# Task to carry out
Every record below is to be restated word for word.

++++ Task inputs ++++

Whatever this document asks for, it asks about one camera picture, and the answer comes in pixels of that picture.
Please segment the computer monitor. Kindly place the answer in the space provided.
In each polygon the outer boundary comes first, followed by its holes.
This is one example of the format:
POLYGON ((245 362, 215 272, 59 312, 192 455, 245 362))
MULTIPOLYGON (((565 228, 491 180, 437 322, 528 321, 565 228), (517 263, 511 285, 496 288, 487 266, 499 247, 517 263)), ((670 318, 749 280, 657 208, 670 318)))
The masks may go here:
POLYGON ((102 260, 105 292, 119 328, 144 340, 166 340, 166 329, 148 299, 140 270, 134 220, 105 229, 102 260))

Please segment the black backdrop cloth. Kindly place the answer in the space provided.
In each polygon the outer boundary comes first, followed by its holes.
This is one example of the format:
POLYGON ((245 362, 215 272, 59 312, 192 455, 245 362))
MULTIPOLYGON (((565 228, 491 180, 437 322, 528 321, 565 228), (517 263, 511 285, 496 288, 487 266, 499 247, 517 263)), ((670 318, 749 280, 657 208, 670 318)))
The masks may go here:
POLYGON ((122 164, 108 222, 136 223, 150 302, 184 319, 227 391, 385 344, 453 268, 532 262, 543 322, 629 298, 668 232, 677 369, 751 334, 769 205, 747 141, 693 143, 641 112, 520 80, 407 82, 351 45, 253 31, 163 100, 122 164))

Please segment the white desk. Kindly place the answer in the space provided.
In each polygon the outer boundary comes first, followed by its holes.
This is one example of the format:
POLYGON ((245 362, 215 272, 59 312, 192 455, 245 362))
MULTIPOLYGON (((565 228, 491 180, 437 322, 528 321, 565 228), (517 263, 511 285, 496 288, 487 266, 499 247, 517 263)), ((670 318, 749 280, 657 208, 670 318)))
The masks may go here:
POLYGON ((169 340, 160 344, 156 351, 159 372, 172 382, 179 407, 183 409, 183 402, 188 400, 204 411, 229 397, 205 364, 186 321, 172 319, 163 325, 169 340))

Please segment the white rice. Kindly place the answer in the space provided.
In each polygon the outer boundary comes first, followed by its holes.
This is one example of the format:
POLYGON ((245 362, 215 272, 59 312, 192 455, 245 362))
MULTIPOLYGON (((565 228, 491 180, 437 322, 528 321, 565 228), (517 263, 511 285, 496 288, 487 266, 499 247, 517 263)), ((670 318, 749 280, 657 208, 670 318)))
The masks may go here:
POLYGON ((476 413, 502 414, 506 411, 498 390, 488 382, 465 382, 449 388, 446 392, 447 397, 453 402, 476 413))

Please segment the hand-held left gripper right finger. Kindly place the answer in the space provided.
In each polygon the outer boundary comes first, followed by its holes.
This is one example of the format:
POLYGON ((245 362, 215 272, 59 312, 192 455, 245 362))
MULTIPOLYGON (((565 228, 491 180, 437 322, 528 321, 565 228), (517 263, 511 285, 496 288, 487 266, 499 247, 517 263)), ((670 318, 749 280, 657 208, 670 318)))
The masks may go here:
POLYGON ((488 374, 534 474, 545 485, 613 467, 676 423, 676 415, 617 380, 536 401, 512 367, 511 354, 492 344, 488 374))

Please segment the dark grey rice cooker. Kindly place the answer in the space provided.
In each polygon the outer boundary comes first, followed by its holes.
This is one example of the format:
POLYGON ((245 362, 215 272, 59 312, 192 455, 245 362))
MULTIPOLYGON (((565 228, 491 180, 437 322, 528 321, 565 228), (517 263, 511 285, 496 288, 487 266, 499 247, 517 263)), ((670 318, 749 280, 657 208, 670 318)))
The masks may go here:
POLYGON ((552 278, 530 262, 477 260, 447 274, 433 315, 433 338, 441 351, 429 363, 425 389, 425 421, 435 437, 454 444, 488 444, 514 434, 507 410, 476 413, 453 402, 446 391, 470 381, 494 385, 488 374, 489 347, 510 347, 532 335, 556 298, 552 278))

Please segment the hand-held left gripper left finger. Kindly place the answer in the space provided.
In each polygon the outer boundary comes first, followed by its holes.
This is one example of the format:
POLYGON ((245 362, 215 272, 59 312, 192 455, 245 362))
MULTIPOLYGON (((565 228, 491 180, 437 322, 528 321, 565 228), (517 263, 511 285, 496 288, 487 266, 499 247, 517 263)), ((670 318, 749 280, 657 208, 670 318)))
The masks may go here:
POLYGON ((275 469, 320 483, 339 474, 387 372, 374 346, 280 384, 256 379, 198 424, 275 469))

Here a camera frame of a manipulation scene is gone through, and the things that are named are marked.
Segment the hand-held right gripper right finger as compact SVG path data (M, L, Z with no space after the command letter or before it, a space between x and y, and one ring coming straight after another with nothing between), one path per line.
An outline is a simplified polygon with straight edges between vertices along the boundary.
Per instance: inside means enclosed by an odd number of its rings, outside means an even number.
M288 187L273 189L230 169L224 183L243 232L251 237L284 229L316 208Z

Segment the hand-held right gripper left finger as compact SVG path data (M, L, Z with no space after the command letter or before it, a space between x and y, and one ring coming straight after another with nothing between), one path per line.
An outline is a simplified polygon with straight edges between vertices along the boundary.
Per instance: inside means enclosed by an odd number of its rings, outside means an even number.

++++

# Your response
Whatever this document asks for, it asks about one camera picture, and the answer comes in pixels of that picture.
Please segment the computer monitor. Kindly place the answer in the space provided.
In each polygon the outer boundary comes first, followed by its holes.
This is one example of the format:
POLYGON ((245 362, 215 272, 59 312, 192 455, 245 362))
MULTIPOLYGON (((565 228, 491 180, 437 322, 528 321, 565 228), (517 263, 511 285, 496 288, 487 266, 499 247, 517 263)), ((670 318, 749 280, 657 208, 670 318)))
The masks may go here:
POLYGON ((102 260, 105 292, 119 328, 144 340, 166 340, 166 329, 148 299, 140 270, 134 220, 105 229, 102 260))

Please segment the black backdrop cloth. Kindly place the answer in the space provided.
In each polygon the outer boundary comes first, followed by its holes.
This is one example of the format:
POLYGON ((245 362, 215 272, 59 312, 192 455, 245 362))
MULTIPOLYGON (((565 228, 491 180, 437 322, 528 321, 565 228), (517 263, 511 285, 496 288, 487 266, 499 247, 517 263)), ((670 318, 749 280, 657 208, 670 318)))
The masks may go here:
POLYGON ((122 164, 108 222, 136 223, 150 302, 184 319, 227 391, 385 344, 453 268, 532 262, 543 322, 629 298, 668 232, 677 369, 751 334, 769 205, 747 141, 693 143, 641 112, 520 80, 407 82, 351 45, 253 31, 163 100, 122 164))

Please segment the white desk. Kindly place the answer in the space provided.
In each polygon the outer boundary comes first, followed by its holes.
This is one example of the format:
POLYGON ((245 362, 215 272, 59 312, 192 455, 245 362))
MULTIPOLYGON (((565 228, 491 180, 437 322, 528 321, 565 228), (517 263, 511 285, 496 288, 487 266, 499 247, 517 263)), ((670 318, 749 280, 657 208, 670 318)))
The masks may go here:
POLYGON ((169 340, 160 344, 156 351, 159 372, 172 382, 179 407, 183 409, 183 402, 188 400, 204 411, 229 397, 205 364, 186 321, 172 319, 163 325, 169 340))

Please segment the white rice. Kindly place the answer in the space provided.
In each polygon the outer boundary comes first, followed by its holes.
This is one example of the format:
POLYGON ((245 362, 215 272, 59 312, 192 455, 245 362))
MULTIPOLYGON (((565 228, 491 180, 437 322, 528 321, 565 228), (517 263, 511 285, 496 288, 487 266, 499 247, 517 263)), ((670 318, 749 280, 657 208, 670 318)))
The masks may go here:
POLYGON ((476 413, 502 414, 506 411, 498 390, 488 382, 465 382, 449 388, 446 392, 447 397, 453 402, 476 413))

Please segment the hand-held left gripper right finger. Kindly place the answer in the space provided.
In each polygon the outer boundary comes first, followed by its holes.
This is one example of the format:
POLYGON ((245 362, 215 272, 59 312, 192 455, 245 362))
MULTIPOLYGON (((565 228, 491 180, 437 322, 528 321, 565 228), (517 263, 511 285, 496 288, 487 266, 499 247, 517 263)), ((670 318, 749 280, 657 208, 670 318)))
The masks may go here:
POLYGON ((488 374, 534 474, 545 485, 613 467, 676 423, 676 415, 617 380, 536 401, 512 367, 511 354, 492 344, 488 374))

Please segment the dark grey rice cooker. Kindly place the answer in the space provided.
In each polygon the outer boundary comes first, followed by its holes.
This is one example of the format:
POLYGON ((245 362, 215 272, 59 312, 192 455, 245 362))
MULTIPOLYGON (((565 228, 491 180, 437 322, 528 321, 565 228), (517 263, 511 285, 496 288, 487 266, 499 247, 517 263)), ((670 318, 749 280, 657 208, 670 318)))
The masks may go here:
POLYGON ((552 278, 530 262, 477 260, 447 274, 433 315, 433 338, 441 351, 429 363, 425 389, 425 421, 435 437, 454 444, 488 444, 514 434, 507 410, 476 413, 453 402, 446 391, 470 381, 494 385, 488 374, 489 347, 510 347, 532 335, 556 298, 552 278))

Please segment the hand-held left gripper left finger. Kindly place the answer in the space provided.
In each polygon the outer boundary comes first, followed by its holes.
This is one example of the format:
POLYGON ((245 362, 215 272, 59 312, 192 455, 245 362))
MULTIPOLYGON (((565 228, 491 180, 437 322, 528 321, 565 228), (517 263, 511 285, 496 288, 487 266, 499 247, 517 263)), ((670 318, 749 280, 657 208, 670 318)))
The masks may go here:
POLYGON ((275 469, 320 483, 339 474, 387 372, 374 346, 280 384, 256 379, 198 424, 275 469))

Here a camera frame of a manipulation scene is gone through, and the things that are named are marked.
Segment the hand-held right gripper right finger as compact SVG path data (M, L, Z with no space after the command letter or before it, a space between x and y, and one ring coming straight after another with nothing between), one path per line.
An outline is a simplified polygon with straight edges between vertices along the boundary.
Per instance: inside means enclosed by an odd number of its rings, outside means an even number.
M288 187L273 189L230 169L224 183L243 232L251 237L284 229L316 208Z

Segment the hand-held right gripper left finger as compact SVG path data (M, L, Z with no space after the command letter or before it, a space between x and y, and one ring coming straight after another with nothing between), one path per line.
An outline is a simplified polygon with straight edges between vertices along the boundary.
Per instance: inside means enclosed by an odd number of its rings, outside means an even number.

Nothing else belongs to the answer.